━━ The records ━━

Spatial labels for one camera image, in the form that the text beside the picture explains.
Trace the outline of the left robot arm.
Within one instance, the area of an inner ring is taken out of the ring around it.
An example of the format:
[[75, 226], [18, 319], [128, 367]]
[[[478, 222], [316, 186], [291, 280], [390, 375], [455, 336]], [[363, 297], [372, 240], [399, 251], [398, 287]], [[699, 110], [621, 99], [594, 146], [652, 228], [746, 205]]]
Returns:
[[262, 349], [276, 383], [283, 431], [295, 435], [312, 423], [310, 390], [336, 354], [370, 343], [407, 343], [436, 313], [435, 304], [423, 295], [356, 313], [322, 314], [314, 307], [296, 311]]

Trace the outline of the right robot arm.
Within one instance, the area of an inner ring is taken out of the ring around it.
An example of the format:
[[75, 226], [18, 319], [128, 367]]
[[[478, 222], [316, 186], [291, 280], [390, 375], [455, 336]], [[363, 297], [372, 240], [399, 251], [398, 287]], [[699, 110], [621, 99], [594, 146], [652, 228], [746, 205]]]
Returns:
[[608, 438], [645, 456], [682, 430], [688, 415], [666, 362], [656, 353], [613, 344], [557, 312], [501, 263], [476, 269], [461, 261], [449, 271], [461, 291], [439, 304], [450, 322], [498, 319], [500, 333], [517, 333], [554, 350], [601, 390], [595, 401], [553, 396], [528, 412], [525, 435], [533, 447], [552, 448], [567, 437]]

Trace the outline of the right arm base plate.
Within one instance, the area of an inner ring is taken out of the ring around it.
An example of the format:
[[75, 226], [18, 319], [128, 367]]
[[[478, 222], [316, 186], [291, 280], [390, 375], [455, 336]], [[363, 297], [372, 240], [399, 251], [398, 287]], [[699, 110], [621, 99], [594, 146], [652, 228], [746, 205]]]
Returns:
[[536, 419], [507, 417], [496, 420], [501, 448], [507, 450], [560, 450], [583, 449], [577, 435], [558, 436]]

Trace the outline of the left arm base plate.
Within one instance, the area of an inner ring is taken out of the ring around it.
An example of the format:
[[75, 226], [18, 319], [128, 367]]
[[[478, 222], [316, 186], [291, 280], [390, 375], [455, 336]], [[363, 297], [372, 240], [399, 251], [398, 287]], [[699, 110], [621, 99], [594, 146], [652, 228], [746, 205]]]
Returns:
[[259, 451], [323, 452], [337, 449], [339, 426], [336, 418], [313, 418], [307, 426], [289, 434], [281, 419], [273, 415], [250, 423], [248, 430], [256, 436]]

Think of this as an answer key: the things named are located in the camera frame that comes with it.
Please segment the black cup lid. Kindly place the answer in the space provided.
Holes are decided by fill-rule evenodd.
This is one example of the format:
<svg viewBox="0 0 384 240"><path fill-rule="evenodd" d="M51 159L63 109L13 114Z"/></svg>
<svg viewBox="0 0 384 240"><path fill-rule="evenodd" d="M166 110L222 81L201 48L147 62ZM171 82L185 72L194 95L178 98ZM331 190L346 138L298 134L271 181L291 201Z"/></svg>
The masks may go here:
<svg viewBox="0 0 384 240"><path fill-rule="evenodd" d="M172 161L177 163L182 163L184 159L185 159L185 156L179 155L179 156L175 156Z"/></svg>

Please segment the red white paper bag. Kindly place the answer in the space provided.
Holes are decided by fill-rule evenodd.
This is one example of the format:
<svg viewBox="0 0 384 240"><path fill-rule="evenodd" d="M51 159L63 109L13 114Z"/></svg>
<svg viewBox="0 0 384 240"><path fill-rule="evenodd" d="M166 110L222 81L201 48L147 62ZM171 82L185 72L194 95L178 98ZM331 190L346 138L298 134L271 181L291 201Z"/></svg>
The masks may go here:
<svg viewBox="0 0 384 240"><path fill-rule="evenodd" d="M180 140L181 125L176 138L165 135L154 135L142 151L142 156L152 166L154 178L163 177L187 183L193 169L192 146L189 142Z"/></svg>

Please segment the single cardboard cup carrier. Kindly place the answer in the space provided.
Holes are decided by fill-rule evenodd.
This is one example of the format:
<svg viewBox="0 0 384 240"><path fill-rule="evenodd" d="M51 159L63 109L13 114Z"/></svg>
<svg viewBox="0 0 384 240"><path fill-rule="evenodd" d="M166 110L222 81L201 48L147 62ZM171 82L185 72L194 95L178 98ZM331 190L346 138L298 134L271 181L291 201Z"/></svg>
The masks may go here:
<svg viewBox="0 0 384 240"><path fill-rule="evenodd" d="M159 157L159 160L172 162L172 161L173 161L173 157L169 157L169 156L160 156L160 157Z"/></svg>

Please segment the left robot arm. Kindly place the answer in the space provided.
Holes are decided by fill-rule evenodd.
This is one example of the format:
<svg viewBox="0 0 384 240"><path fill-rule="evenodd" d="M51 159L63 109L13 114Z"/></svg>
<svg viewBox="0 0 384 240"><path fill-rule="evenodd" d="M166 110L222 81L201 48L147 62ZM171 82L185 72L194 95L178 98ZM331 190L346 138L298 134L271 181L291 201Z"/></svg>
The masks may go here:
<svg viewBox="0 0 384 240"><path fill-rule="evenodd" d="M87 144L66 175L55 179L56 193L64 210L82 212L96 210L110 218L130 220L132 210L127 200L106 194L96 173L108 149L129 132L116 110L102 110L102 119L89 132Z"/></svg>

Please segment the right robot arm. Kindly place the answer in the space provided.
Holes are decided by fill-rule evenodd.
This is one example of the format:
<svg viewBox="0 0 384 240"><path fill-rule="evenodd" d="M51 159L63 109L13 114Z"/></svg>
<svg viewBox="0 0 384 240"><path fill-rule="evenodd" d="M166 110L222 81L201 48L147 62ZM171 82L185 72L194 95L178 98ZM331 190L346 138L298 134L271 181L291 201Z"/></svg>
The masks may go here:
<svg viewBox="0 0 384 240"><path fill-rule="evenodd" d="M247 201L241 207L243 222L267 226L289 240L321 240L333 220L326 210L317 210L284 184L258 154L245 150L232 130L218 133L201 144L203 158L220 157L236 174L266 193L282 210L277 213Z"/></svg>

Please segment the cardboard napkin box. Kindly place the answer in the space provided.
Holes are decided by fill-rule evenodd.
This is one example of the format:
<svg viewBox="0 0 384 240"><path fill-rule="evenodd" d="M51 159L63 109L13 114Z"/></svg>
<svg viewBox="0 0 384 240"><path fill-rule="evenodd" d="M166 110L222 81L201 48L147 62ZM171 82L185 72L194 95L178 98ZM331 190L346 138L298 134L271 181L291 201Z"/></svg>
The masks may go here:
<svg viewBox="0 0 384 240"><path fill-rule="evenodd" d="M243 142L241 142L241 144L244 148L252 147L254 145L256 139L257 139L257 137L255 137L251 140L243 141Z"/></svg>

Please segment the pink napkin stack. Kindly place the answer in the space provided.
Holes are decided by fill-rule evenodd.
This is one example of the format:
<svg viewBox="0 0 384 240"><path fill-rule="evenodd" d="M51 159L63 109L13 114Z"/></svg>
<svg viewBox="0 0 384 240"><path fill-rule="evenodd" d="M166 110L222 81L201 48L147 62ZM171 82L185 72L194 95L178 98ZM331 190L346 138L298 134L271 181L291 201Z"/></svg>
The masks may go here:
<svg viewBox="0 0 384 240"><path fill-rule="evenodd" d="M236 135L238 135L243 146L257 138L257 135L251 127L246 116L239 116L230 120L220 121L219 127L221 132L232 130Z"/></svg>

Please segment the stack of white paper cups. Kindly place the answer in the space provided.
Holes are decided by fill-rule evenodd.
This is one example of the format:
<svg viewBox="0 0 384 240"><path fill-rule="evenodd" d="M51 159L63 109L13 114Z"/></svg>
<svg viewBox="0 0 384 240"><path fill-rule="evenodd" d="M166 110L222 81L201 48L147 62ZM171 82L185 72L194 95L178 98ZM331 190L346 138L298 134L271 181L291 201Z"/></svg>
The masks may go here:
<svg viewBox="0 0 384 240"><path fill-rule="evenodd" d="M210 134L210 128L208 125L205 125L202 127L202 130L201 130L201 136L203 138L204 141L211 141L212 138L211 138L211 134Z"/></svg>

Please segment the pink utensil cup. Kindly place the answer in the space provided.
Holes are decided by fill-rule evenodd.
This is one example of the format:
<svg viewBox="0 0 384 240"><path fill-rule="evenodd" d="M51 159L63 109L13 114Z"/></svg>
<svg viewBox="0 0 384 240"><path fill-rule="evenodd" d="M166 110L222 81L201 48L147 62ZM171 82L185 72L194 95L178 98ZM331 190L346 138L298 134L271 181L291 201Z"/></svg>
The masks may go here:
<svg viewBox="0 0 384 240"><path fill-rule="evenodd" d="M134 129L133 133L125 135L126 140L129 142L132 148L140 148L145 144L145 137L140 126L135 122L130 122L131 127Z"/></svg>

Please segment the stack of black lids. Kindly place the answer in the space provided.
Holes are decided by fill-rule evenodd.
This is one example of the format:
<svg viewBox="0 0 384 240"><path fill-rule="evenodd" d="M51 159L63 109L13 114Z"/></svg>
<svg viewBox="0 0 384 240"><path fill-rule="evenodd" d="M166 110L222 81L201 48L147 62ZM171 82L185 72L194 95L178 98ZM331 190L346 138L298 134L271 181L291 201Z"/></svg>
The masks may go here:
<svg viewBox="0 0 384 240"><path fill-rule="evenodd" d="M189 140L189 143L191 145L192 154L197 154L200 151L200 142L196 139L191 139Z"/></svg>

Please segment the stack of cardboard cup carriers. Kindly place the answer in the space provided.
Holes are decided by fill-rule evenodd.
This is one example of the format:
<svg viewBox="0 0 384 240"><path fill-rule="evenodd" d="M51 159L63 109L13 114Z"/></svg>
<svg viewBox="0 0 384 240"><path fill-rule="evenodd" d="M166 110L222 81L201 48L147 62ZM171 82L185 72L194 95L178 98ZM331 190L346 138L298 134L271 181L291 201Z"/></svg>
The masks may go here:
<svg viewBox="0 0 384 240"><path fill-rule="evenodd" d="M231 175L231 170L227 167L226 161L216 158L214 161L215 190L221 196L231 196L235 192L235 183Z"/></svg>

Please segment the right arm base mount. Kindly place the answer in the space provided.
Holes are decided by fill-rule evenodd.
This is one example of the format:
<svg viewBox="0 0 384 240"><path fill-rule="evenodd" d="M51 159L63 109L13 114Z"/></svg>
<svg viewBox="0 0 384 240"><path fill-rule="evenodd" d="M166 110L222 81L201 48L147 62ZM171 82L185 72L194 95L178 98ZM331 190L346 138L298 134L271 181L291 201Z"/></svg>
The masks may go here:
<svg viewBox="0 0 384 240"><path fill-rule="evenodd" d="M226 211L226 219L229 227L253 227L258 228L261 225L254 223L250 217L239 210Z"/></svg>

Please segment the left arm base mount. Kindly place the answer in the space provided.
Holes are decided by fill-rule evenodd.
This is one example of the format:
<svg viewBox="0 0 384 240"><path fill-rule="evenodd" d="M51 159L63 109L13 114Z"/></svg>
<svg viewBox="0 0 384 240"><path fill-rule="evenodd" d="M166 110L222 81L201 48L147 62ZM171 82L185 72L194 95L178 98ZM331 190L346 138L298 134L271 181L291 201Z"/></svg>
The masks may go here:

━━━

Task item
Copy out every line from the material above in which the word "mount" appears.

Response below
Please segment the right arm base mount. Kindly place the answer in the space provided.
Please segment the left arm base mount. Kindly place the answer in the space provided.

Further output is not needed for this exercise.